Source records

▼

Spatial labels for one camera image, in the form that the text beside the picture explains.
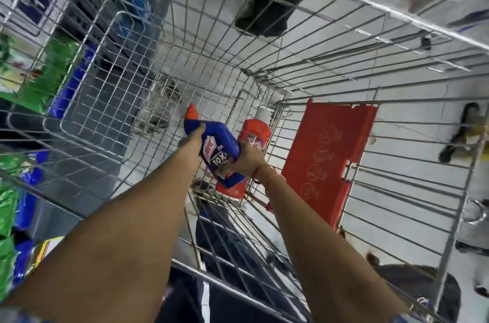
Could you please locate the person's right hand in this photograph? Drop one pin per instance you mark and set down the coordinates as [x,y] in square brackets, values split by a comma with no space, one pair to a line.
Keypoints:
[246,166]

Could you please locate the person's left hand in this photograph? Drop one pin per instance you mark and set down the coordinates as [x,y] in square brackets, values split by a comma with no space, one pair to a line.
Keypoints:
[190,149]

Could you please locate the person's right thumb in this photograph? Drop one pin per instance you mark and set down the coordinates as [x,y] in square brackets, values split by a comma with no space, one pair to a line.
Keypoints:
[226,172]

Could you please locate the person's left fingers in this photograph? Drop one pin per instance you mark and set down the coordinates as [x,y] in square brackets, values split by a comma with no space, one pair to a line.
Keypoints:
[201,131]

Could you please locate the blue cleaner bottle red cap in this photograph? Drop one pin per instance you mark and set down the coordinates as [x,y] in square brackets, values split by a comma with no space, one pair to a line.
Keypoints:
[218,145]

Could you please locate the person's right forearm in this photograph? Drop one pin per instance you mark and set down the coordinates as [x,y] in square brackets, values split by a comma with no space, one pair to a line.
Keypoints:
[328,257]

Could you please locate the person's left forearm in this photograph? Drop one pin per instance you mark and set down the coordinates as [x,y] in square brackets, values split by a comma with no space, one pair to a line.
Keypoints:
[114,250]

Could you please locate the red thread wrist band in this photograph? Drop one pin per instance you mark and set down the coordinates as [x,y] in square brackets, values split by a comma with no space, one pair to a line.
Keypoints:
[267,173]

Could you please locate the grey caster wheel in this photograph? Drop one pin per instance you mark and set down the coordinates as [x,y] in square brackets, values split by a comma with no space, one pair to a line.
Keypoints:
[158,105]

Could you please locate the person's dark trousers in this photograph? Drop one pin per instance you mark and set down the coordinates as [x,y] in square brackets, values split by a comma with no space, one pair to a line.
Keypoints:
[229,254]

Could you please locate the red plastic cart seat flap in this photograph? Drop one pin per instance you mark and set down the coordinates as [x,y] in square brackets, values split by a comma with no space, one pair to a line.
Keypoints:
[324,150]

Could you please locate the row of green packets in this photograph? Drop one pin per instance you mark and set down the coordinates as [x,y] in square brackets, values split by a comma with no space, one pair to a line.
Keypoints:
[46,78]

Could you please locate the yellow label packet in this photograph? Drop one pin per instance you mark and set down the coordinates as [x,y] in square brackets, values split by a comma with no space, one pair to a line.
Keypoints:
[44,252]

▲
▼

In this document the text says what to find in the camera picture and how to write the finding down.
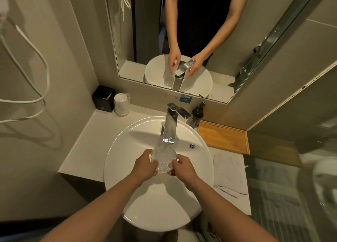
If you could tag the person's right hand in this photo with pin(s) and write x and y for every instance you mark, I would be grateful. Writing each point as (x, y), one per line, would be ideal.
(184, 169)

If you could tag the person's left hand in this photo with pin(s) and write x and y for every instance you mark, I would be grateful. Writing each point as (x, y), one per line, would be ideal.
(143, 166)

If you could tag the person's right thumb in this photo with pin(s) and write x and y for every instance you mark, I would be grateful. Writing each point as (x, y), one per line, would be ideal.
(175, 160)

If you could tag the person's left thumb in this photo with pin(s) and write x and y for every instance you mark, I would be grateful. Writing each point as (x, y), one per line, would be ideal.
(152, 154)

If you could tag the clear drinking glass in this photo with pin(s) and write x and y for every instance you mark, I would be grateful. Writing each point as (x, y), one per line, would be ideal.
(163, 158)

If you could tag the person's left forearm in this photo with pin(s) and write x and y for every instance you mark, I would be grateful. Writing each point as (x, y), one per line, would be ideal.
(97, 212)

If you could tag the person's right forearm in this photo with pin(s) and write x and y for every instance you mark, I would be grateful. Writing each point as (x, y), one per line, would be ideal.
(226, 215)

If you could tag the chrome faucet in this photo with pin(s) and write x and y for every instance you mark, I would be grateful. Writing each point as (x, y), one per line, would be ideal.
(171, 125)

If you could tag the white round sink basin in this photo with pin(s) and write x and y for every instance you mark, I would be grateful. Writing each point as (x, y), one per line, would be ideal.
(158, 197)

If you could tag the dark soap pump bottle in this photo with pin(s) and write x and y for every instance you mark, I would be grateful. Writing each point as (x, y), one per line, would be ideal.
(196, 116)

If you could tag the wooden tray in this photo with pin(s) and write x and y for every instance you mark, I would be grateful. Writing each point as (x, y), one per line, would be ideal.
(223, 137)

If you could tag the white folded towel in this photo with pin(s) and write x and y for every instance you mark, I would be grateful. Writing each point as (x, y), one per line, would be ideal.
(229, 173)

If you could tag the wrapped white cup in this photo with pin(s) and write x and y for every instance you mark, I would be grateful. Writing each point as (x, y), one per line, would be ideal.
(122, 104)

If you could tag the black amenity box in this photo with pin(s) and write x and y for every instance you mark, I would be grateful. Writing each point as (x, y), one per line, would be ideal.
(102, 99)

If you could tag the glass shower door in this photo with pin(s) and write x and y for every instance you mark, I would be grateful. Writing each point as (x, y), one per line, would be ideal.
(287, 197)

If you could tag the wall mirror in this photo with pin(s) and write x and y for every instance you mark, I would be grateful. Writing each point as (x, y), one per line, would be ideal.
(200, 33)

▲
▼

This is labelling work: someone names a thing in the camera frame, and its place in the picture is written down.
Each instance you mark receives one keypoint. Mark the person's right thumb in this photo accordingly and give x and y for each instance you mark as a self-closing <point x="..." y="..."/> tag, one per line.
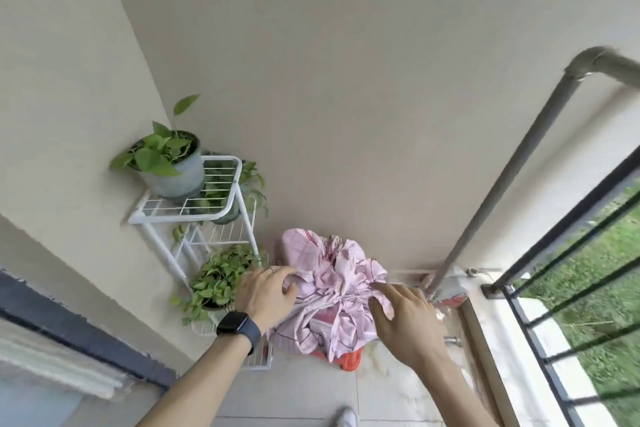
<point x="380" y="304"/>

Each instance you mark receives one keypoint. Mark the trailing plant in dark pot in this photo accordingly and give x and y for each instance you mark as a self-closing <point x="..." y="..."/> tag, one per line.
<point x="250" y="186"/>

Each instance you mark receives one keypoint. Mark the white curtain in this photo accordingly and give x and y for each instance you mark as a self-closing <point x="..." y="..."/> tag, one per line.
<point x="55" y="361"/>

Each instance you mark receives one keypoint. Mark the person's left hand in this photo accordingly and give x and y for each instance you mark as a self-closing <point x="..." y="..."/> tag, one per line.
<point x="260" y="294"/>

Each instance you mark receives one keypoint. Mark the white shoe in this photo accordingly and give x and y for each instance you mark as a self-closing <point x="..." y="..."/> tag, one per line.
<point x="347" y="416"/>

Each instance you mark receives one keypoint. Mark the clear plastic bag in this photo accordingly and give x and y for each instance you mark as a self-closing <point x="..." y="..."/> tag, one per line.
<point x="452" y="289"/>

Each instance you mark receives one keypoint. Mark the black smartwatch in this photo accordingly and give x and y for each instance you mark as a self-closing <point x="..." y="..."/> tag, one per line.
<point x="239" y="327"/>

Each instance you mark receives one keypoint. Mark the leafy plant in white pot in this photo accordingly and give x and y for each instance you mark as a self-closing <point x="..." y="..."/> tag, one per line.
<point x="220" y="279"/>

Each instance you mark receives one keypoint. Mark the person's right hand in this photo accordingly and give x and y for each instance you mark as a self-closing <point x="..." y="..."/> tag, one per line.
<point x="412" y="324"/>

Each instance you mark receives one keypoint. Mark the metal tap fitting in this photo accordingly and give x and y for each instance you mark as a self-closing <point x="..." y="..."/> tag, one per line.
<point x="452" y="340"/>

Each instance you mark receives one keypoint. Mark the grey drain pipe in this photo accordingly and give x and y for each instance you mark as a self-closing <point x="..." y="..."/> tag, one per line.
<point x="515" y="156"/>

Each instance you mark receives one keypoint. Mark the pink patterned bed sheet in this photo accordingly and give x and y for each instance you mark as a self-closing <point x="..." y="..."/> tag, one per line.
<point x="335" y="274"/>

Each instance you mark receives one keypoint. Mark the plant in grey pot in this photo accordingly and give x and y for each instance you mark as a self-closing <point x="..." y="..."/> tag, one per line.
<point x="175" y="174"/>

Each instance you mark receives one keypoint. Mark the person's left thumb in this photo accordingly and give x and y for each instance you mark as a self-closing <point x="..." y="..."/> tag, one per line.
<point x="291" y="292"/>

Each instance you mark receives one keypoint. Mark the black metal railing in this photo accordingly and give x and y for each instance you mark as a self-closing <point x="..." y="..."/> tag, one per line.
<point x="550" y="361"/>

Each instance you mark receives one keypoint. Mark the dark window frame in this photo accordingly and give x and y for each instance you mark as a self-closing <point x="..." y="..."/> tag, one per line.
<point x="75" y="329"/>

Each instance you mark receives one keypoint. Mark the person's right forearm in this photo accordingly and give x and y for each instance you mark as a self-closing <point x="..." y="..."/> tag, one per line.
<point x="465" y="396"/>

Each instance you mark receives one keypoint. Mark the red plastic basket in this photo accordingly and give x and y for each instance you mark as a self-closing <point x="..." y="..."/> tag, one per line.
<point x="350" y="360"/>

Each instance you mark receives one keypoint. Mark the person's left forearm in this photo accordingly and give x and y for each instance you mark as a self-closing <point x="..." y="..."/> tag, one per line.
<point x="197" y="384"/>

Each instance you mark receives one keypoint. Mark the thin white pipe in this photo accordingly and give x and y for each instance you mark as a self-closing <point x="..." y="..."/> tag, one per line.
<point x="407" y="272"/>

▲

- What the task requires
Go through the records above, find every line with the word "picture", and list those lines.

- Output of the task
Spatial labels for one camera image, in the form that the text beside the picture explains.
In this document the text says what to find in the camera picture and how to write the finding down.
This is labelling work: someone names a thing in the camera frame, and its place in the picture is written down.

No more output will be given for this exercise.